The following is a basic description of the different labels and rating used in describing the ability of a safe to protect your valuables.

Safe Manufacturers National Association / UL

Labels used on Insulated Fire Safes / Vault Doors
These are safes that should only be used for the protection valuable papers against fire and offer very little protection against burglary attempts. The following list contains how long a safe can withstand a fire with little to no damage to its contents.

Class Hours
A               4
B               2
C               1
D               1
E             1/2
150          1,2,3,4 (depending on rating / used for protecting Data)
                  Insulated Fire Vaults can be found with a 2,4,6 hour rating.

Labels Use On Burglary Safes
These safes are designed to protect your valuables ( money, jewelry etc.) As a rule they offer very little protection against fire. Burglary safes are rated on how long they will be able to withstand an attack using power tools and in some cases cutting torches and high explosives.

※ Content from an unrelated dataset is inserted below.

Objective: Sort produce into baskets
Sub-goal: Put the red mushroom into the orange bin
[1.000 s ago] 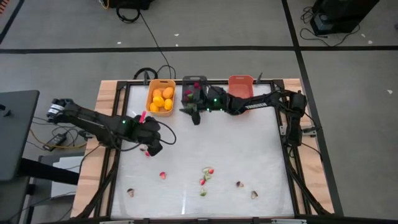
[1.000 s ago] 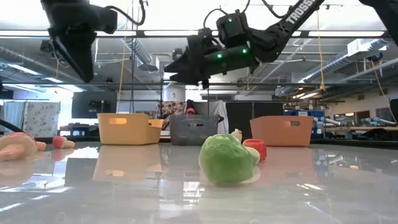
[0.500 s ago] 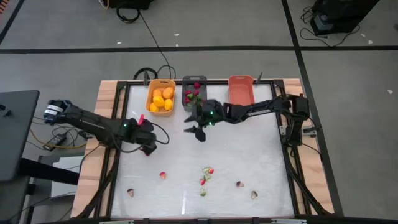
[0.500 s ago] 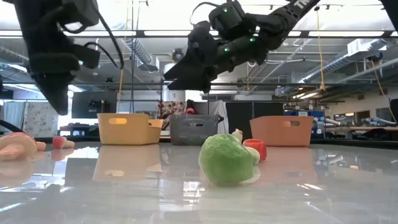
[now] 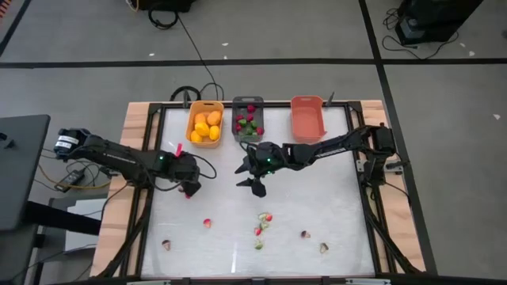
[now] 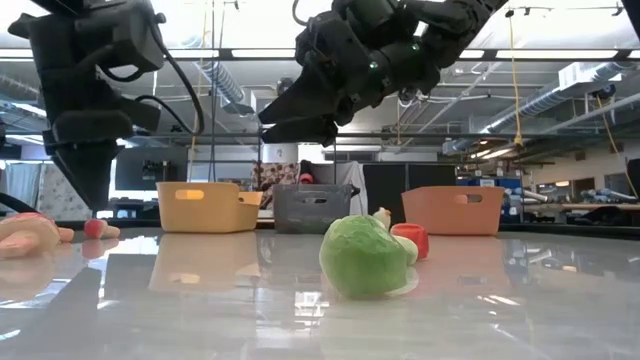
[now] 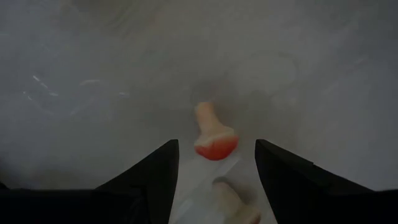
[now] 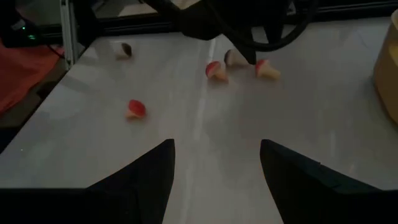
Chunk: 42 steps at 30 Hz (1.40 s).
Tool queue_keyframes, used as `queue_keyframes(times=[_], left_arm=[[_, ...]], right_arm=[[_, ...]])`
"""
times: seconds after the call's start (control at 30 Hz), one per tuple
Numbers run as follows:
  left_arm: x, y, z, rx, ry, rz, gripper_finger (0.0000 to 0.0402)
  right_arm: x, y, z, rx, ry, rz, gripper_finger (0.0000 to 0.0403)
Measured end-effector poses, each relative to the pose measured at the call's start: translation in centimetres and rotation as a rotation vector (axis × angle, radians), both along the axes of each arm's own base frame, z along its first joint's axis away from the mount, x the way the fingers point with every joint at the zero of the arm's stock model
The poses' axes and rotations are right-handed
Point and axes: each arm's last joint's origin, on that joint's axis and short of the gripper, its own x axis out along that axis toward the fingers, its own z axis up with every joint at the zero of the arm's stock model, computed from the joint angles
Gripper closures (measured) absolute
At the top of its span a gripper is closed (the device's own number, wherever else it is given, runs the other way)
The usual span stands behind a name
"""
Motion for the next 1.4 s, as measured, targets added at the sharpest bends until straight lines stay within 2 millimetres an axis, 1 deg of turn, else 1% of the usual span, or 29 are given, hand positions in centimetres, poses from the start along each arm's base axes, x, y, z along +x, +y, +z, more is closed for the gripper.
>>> queue_keyframes(times=[0.47,0.63,0.8,1.03,1.13,1.23,1.3,1.4], left_arm=[[0.4,0.1,-0.1,0.003,-0.02,-0.012,0.0187],[1.0,0.1,-0.6,0.005,-0.014,-0.003,0.0207],[1.2,0.0,-1.5,0.002,0.046,0.024,0.0225],[1.6,0.0,-2.3,-0.012,0.088,0.04,0.0238],[1.8,-0.1,-2.4,-0.017,0.071,0.039,0.0249],[2.2,-0.1,-2.4,-0.018,0.037,0.021,0.0271],[2.6,-0.2,-2.3,-0.022,-0.006,0.014,0.0287],[3.5,-0.3,-2.1,-0.015,-0.081,-0.049,0.0304]], right_arm=[[-0.1,0.3,-0.2,-0.003,0.022,0.011,0.0155],[-0.1,0.4,-0.2,0.01,0.025,0.009,0.0161],[-0.2,0.4,-0.3,0.012,0.041,0.009,0.0172],[-0.3,1.2,-0.5,0.01,0.065,0.024,0.0185],[-0.3,1.6,-0.6,-0.01,0.066,0.004,0.0189],[-0.3,1.7,-0.7,-0.04,0.076,-0.046,0.0196],[-0.4,1.6,-0.9,-0.019,0.105,-0.061,0.0198],[-1.1,1.6,-1.9,0.018,0.15,-0.079,0.0199]])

 B rate - simply means your safe is equipped with a combination lock and some type of external relocking device. Both door and body are 1/2 inch steel. Most are small safes that can be easily carried off if not bolted down. It is not recommend that valuables be left in these safes over night.
C rate - a safe with a door 1 inch thick door and body 1/2 inch thick.
E rate - a safe with a 1 1/2 inch thick door and a 1 inch thick body.
TL 15 - a safe that must weigh at least 750 pounds and resist expert attack using power tools for a net working time of 15 minutes.
TL 30 - a safe that must weigh at least 750 pounds and resist expert attack
using power tools for a net working time of 30 minutes.
TRTL 15 / TRTL 30 - same as above but also must resist expert attack by a cutting torch during the attack
TRTL60 - a safe that must weigh at least 750 pounds and be able to resist expert attack by both power tools and cutting torch for a net working time of 60 minutes
TXTL60 - a safe that must weigh at least 1000 pounds and resist expert attack by power tools , cutting torches and high explosives for a net working time of 60 minutes.

Net Working Time: The actual time working. It does not include the time required to change worn out or broken drill bits and saw blades, replace drill motors to hot to handle or any other of the many things that takes place during these test.

Composite Body Safes
These are becoming the most widely use class of safe used in business today as they offer both fire and burglary protection. With the TL15 , TL30 and TRTL 30 being the most popular. There is also another rating this style safe can be found in. It is known as the X6 (ie. TRTL30X6). This simply means that any barrier that can be found in the door to resist attack can also be found in the top, bottom and sides offering even more protection for your valuables.